= Hildr Hrólfsdóttir =

9th-century Norwegian poet and noblewoman

Hildr or Ragnhildr Hrólfsdóttir was a 9th-century woman who is referenced in various Old Norse sources including Óláfs saga helga, Orkneyinga saga, and Landnámabók and is also one of the few female skalds from whom verses survive. Her stories furthermore are depicted on several picture stones from Gotland.
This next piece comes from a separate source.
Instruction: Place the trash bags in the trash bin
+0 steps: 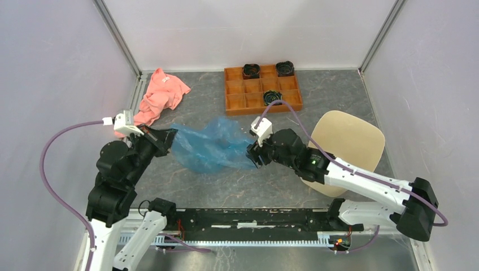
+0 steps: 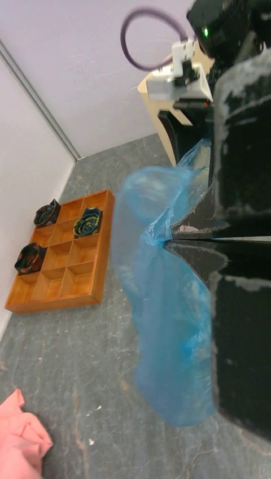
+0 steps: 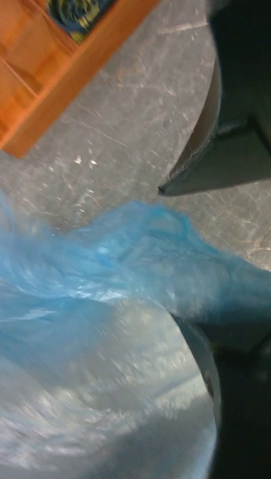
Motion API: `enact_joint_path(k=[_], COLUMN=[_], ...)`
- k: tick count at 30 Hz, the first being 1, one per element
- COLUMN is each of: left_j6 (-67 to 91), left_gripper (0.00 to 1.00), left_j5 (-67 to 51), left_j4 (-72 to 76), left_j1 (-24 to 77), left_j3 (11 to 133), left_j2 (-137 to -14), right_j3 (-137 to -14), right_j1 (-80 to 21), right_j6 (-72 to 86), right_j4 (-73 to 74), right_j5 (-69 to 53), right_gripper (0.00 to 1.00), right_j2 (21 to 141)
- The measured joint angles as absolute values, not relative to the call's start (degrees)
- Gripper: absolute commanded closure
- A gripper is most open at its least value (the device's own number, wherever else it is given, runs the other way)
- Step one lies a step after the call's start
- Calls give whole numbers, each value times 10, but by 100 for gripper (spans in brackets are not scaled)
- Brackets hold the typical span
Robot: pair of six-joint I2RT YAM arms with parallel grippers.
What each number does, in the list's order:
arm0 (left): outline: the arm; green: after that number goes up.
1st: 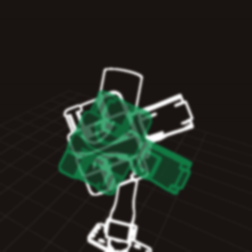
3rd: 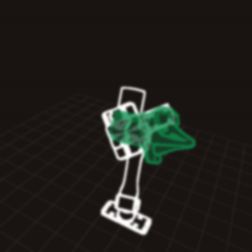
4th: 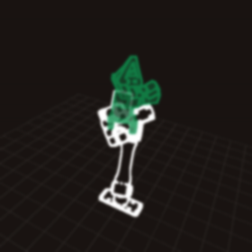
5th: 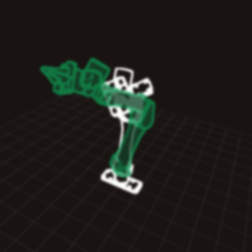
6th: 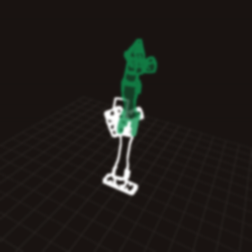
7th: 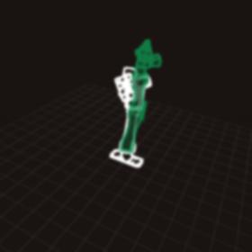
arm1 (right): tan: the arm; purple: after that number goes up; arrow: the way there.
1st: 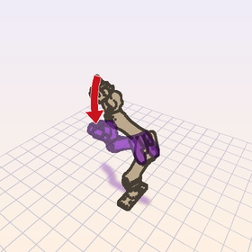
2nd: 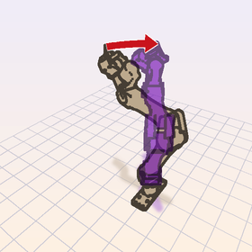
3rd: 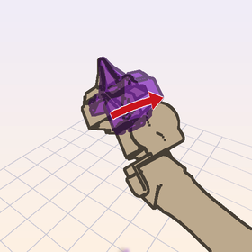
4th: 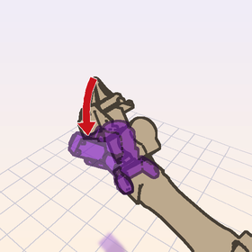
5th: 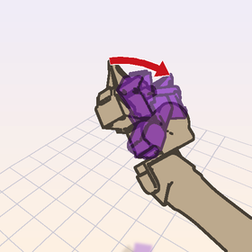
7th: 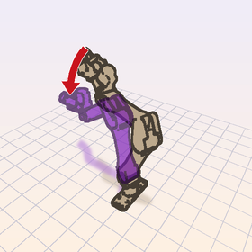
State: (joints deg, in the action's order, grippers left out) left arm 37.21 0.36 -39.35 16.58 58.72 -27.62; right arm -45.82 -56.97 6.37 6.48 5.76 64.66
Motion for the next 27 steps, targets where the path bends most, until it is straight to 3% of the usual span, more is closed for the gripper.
enact_joint_path(k=[3, 10, 18, 27], left_j6=[343, 303, 283, 282], left_gripper=[98, 98, 98, 98], left_j5=[-10, -57, -88, -107], left_j4=[-393, -407, -411, -414], left_j1=[166, 166, 166, 166], left_j3=[611, 613, 617, 631], left_j2=[-299, -297, -304, -312], right_j3=[-510, -551, -567, -641], right_j1=[-570, -570, -576, -637], right_j6=[28, -39, -106, -149], right_j4=[94, 106, 81, 18], right_j5=[79, 101, -18, -100], right_gripper=[11, 2, 2, 2], right_j2=[649, 634, 625, 721])
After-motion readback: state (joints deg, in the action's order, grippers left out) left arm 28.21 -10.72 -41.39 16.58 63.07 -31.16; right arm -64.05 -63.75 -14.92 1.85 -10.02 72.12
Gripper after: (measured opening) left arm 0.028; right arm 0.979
According to the sagas, Hild was the daughter of Rolv Nefia (Hrólfr nefja), jarl at Trondhjem (modern Trondheim). In the Orkneyinga saga, the daughter of Rolv Nefia is called Ragnhild, although in the Heimskringla she is called Hild. Her father used to go on viking expeditions. One summer he plundered in Vík. This aroused King Harald Fairhair's anger and he was banished. Hild appealed unsuccessfully for clemency for her father. On this occasion she composed a skaldic stanza (lausavísa), which is one of the few examples of skaldic poetry composed by a woman that have come down to us.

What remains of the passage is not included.